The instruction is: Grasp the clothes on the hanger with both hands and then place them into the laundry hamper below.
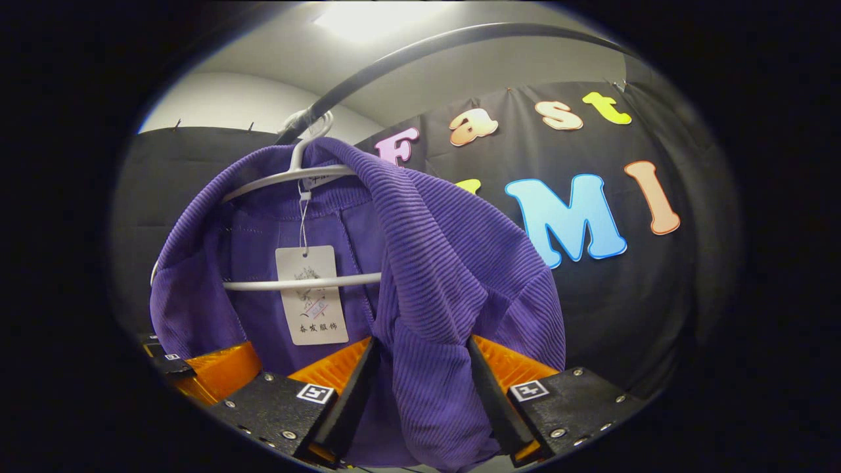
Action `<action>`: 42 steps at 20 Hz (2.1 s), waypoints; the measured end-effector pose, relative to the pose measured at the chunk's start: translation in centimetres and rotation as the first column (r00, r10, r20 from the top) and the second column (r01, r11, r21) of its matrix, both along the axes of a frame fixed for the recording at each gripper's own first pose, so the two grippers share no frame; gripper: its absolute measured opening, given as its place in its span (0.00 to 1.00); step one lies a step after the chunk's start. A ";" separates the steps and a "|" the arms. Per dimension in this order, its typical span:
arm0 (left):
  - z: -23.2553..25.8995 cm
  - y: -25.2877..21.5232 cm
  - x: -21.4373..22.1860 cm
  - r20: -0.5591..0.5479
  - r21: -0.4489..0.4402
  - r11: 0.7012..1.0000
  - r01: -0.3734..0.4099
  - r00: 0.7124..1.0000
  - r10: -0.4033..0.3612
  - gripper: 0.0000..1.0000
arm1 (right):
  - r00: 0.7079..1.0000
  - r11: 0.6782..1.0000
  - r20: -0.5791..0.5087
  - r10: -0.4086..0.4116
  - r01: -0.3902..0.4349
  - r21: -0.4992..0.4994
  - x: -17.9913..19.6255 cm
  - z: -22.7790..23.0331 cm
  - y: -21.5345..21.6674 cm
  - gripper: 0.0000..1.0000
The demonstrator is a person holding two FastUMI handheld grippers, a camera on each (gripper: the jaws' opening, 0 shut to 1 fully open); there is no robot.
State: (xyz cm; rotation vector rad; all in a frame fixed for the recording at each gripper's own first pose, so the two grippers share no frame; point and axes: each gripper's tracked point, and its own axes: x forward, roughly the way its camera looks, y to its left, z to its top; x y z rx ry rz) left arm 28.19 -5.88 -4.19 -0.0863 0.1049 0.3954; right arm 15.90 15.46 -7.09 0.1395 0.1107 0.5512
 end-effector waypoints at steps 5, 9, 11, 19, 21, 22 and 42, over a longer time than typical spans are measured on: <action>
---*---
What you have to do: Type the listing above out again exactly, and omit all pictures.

Exercise output:
The instruction is: Grasp the clothes on the hanger with both hands and then place them into the laundry hamper below.
Action `<action>`: 42 steps at 20 Hz (2.1 s), waypoints; the measured end-effector pose, relative to the pose measured at the chunk's start: translation in centimetres and rotation as the first column (r00, r10, r20 from the top) and the second column (r01, r11, r21) of its matrix, both along the axes of a frame fixed for the recording at each gripper's own first pose, so the two grippers share no frame; gripper: its absolute measured opening, given as its place in its span (0.00 to 1.00); step one lies a step after the chunk's start. A ";" separates the steps and a "|" the arms. Per dimension in this order, its typical span:
arm0 (left):
  - z: -23.2553..25.8995 cm
  - y: -25.2877..21.5232 cm
  - x: -21.4373..22.1860 cm
  - r20: -0.5591..0.5479
  - r21: -0.4489..0.4402
  - r11: 0.7012..1.0000
  - r01: -0.3734..0.4099
  - r00: 0.7124..1.0000
  - r10: -0.4033..0.3612
  - gripper: 0.0000..1.0000
arm1 (right):
  - r00: 0.7079..1.0000
  - r11: 0.6782..1.0000
  - r20: -0.5791..0.5087
  - r10: -0.4086..0.4116
  - r01: -0.3902..0.4349
  - r21: -0.4992..0.4994
  - x: -17.9913..19.6255 cm
  - z: -22.7790..23.0331 cm
  - y: -21.5345..21.6674 cm
  - gripper: 0.0000..1.0000
The demonstrator is a person holding two FastUMI handheld grippers, a camera on each (gripper: the jaws' opening, 0 shut to 1 fully open); there is no robot.
State: (xyz cm; rotation vector rad; all in a frame fixed for the recording at each gripper's own first pose, so the two grippers share no frame; point and axes: each gripper's tracked point, and its own axes: x forward, roughly the way its camera looks, y to its left, z to its top; x y z rx ry rz) left arm 28.19 -5.88 -4.19 -0.0863 0.1049 0.3954; right arm 15.90 15.46 -7.09 0.1395 0.1107 0.5512
 end-effector waypoints at steps 5, 9, 11, 19, 21, 22 and 42, over a longer time than typical spans are measured on: <action>

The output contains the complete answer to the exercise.